◆ Task to carry out: Print the records below exactly, omitting all pictures.

◆ Records for this exercise:
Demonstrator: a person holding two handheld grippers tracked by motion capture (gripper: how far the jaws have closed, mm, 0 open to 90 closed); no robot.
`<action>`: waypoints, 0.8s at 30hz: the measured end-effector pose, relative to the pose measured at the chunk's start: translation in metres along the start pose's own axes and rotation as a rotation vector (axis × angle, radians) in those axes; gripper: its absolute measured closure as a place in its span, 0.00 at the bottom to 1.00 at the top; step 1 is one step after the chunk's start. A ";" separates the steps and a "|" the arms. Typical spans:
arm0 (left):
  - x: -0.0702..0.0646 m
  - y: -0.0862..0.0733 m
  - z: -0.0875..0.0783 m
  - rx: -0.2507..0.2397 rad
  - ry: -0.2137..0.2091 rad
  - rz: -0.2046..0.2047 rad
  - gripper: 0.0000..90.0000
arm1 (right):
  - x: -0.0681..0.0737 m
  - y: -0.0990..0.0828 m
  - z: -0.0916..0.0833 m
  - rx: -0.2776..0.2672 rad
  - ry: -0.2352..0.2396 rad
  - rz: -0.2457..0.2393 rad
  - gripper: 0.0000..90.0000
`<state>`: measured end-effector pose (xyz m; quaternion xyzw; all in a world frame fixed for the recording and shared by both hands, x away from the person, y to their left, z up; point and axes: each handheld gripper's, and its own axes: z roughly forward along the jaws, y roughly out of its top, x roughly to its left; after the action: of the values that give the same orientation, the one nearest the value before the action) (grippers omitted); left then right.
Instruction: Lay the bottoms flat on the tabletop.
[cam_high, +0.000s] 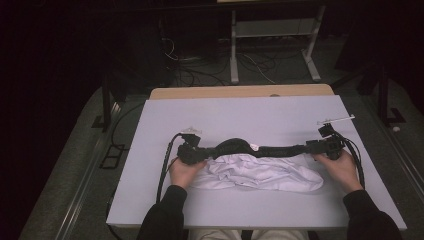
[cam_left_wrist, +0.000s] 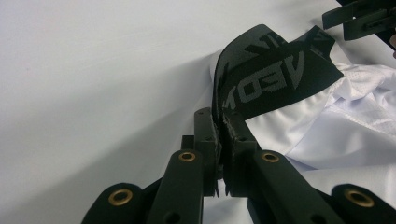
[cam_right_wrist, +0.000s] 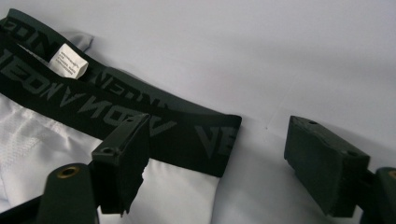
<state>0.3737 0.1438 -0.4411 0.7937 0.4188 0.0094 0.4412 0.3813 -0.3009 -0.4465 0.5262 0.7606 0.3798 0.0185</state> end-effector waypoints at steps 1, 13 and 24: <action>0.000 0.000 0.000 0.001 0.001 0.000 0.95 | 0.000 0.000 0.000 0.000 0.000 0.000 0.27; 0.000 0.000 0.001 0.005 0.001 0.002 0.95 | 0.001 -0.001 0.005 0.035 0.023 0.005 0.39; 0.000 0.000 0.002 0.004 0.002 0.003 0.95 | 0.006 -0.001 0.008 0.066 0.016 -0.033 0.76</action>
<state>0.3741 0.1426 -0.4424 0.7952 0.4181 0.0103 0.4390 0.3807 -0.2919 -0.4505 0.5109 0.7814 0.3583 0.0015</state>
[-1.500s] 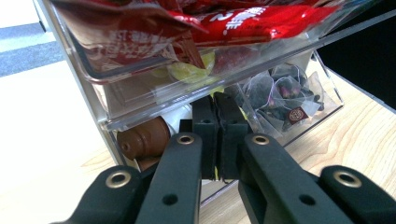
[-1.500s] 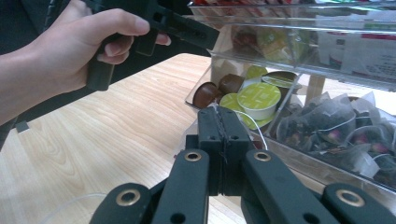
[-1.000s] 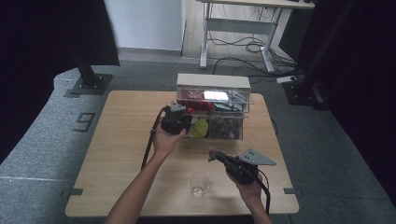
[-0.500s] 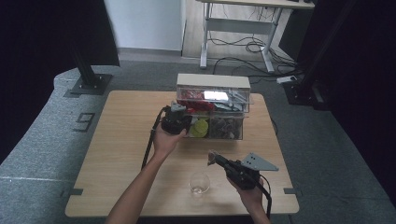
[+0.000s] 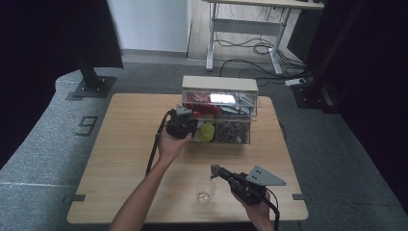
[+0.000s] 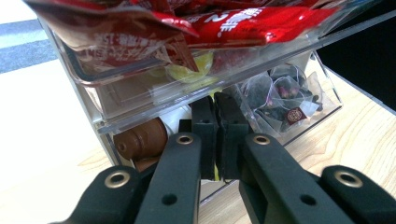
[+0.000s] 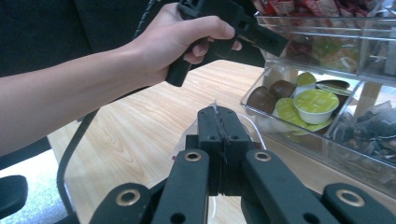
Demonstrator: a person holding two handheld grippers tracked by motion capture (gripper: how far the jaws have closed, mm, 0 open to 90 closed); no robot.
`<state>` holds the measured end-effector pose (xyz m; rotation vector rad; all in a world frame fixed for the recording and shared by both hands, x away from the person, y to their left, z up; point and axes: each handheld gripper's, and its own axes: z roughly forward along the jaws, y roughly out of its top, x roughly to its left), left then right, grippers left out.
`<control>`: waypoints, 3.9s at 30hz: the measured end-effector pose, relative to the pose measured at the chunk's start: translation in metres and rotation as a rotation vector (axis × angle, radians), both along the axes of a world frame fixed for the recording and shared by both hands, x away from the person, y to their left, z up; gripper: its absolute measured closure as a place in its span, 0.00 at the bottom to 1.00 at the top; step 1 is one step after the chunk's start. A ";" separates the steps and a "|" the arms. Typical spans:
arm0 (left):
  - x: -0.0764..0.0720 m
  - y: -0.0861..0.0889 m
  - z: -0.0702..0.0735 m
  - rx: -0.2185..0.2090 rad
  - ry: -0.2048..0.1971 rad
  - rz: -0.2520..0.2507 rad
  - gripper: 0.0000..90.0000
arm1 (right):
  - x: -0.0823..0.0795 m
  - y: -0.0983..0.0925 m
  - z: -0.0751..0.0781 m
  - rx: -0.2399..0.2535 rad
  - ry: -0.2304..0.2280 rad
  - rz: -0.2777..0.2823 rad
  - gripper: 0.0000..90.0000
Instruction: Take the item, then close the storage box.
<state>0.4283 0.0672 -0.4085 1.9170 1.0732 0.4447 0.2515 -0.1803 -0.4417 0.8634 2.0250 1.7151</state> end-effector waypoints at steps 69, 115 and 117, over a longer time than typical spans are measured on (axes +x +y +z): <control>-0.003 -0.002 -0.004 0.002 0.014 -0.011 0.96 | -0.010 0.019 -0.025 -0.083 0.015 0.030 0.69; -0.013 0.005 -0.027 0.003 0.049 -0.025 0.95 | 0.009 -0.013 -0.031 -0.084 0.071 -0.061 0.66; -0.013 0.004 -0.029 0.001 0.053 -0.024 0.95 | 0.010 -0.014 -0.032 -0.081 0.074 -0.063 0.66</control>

◆ Output for this task:
Demonstrator: a person holding two handheld grippers tracked by motion capture (gripper: how far the jaws have closed, mm, 0 open to 90 closed); no robot.
`<action>`: waypoints, 0.8s at 30hz: the measured end-effector pose, relative to the pose measured at the chunk's start: translation in metres along the start pose's own axes and rotation as a rotation vector (axis × angle, radians) in those axes; gripper: its absolute measured closure as a place in its span, 0.00 at the bottom to 1.00 at the top; step 1 is one step after the chunk's start. A ";" separates the steps and a "|" the arms. Typical spans:
arm0 (left):
  - x: -0.0702..0.0646 m
  - y: -0.0862..0.0733 m
  - z: -0.0875..0.0783 m
  - rx: -0.2507..0.2397 rad
  - ry: -0.2137..0.2091 rad
  - rz: -0.2046..0.2047 rad
  - gripper: 0.0000..90.0000
arm1 (right):
  - x: -0.0681..0.0737 m
  - y: -0.0990..0.0828 m
  - z: -0.0916..0.0833 m
  - rx: -0.2776..0.2672 rad
  - ry: -0.2352..0.2396 rad
  - rz: -0.2457..0.2393 rad
  - gripper: 0.0000..90.0000
`<state>`: measured end-effector pose (xyz m; quaternion xyzw; all in a world frame fixed for the recording and shared by both hands, x away from the person, y to their left, z up; point and axes: each handheld gripper's, and its own axes: z roughly forward along the jaws, y roughly out of its top, x roughly to its left; after the action: of the values that give the same orientation, the one nearest the value before the action) (grippers omitted); left then right.
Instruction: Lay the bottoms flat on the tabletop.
[cam_high, +0.000s] 
[cam_left_wrist, +0.000s] 
[cam_right_wrist, +0.000s] 
<state>0.3737 0.1438 -0.4411 0.7937 0.4188 0.0094 0.4412 0.3813 -0.3009 -0.4465 0.5262 0.7606 0.3798 0.0185</state> end-effector waypoints at steps 1, 13 and 24: <action>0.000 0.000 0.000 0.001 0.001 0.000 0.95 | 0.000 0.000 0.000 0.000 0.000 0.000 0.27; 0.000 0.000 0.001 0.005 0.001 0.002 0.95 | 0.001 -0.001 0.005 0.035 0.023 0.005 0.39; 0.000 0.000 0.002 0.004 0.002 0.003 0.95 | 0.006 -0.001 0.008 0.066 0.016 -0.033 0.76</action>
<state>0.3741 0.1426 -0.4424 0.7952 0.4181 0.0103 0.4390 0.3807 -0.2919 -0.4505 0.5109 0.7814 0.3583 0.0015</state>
[-1.500s] 
[-1.500s] 
[-1.000s] 
[-0.500s] 
[+0.000s] 
[+0.000s] 
[+0.000s] 
Demonstrator: a person holding two handheld grippers tracked by motion capture (gripper: how far the jaws have closed, mm, 0 open to 90 closed); no robot.
`<state>` holds the measured end-effector pose (xyz m; rotation vector rad; all in a world frame fixed for the recording and shared by both hands, x away from the person, y to their left, z up; point and axes: each handheld gripper's, and its own axes: z roughly forward along the jaws, y roughly out of its top, x roughly to its left), left then right, grippers left out.
`<control>`: waypoints, 3.9s at 30hz: the measured end-effector pose, relative to the pose measured at the chunk's start: translation in metres and rotation as a rotation vector (axis × angle, radians), both along the axes of a world frame fixed for the recording and shared by both hands, x away from the person, y to their left, z up; gripper: its absolute measured closure as a place in its span, 0.00 at the bottom to 1.00 at the top; step 1 is one step after the chunk's start. A ";" separates the steps and a "|" the arms. Typical spans:
arm0 (left):
  - x: -0.0764..0.0720 m
  - y: -0.0861..0.0889 m
  - z: -0.0702..0.0735 m
  - rx: -0.2185..0.2090 rad
  - ry: -0.2048..0.1971 rad
  - rz: -0.2520..0.2507 rad
  - gripper: 0.0000..90.0000
arm1 (right):
  - x: -0.0823..0.0795 m
  - y: -0.0983..0.0925 m
  - z: -0.0751..0.0781 m
  - rx: -0.2399..0.2535 rad
  - ry: -0.2304..0.2280 rad
  - rz: -0.2777..0.2823 rad
  - gripper: 0.0000..90.0000
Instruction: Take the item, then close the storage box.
<state>0.4283 0.0672 -0.4085 1.9170 1.0732 0.4447 0.2515 -0.1803 -0.4417 0.8634 2.0250 1.7151</state> end-effector waypoints at steps 69, 115 and 117, over a longer time than typical spans are measured on (axes +x +y +z): <control>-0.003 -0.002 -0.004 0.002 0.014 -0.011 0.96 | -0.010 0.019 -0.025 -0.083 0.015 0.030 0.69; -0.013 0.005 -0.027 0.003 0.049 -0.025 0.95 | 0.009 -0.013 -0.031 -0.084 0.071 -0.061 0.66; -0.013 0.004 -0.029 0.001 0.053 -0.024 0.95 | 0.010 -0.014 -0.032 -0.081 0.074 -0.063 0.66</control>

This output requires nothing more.